(Data extract)
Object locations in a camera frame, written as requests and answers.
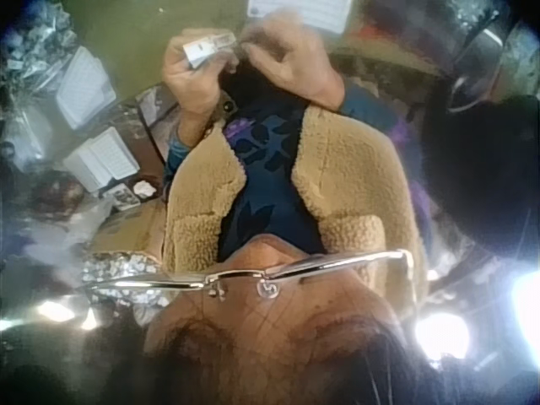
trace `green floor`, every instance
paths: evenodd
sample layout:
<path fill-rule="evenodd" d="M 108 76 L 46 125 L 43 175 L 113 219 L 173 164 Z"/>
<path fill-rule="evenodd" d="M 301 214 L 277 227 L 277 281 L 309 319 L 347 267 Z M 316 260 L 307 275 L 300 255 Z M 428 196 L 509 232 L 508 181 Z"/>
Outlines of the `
(End Data extract)
(Data extract)
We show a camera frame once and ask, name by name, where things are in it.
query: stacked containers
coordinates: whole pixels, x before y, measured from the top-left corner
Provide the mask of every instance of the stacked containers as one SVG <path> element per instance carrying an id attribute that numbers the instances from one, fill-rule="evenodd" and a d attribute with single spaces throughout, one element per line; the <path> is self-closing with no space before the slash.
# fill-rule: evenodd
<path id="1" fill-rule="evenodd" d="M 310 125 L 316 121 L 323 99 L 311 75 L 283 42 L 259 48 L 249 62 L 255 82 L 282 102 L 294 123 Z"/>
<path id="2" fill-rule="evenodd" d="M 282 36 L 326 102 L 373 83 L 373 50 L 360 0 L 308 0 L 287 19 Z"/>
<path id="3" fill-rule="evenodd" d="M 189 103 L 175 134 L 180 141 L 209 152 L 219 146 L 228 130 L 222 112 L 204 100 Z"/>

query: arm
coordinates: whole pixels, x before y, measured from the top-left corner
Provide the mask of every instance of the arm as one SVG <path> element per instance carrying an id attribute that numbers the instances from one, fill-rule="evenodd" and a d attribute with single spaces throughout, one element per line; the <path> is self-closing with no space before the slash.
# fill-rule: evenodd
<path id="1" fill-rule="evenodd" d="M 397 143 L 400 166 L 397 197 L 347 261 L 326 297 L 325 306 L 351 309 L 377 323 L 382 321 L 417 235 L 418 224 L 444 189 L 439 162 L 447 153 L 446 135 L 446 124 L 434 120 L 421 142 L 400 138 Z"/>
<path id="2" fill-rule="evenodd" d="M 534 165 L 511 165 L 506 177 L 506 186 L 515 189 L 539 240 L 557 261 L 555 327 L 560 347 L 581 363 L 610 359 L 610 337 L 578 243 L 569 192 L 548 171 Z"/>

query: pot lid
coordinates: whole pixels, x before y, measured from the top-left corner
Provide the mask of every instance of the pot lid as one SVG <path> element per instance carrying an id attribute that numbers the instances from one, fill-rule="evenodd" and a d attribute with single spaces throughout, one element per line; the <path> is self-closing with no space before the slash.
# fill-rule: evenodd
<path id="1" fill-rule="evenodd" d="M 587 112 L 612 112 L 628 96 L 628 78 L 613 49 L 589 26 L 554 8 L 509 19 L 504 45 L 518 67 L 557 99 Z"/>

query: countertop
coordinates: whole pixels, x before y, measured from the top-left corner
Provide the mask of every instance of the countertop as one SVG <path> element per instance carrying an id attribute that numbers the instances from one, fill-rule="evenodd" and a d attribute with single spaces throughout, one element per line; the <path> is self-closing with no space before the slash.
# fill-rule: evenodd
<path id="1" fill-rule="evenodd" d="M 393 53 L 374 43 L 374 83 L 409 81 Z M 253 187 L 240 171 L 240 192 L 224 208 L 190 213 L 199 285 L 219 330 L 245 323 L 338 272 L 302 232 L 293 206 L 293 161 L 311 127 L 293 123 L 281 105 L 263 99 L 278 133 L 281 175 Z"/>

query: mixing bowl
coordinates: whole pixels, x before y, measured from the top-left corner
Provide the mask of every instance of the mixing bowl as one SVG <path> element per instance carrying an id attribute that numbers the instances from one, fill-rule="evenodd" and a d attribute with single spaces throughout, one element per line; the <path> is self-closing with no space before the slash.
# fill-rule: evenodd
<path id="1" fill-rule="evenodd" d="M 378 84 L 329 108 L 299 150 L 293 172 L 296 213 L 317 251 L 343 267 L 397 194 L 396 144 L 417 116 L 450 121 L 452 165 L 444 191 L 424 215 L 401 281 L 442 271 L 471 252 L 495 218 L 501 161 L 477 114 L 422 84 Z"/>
(End Data extract)
### Task description:
Copy the stretch of the records above that runs from the line with "query: countertop" through the line with "Provide the mask of every instance of the countertop". Both end lines belong in the copy, and nothing else does.

### Answer section:
query: countertop
coordinates: whole pixels, x before y, measured from the top-left corner
Provide the mask of every instance of the countertop as one SVG <path> element per instance carrying an id attribute that numbers the instances from one, fill-rule="evenodd" and a d attribute with single spaces throughout, one element per line; the <path> is self-closing with no space before the slash.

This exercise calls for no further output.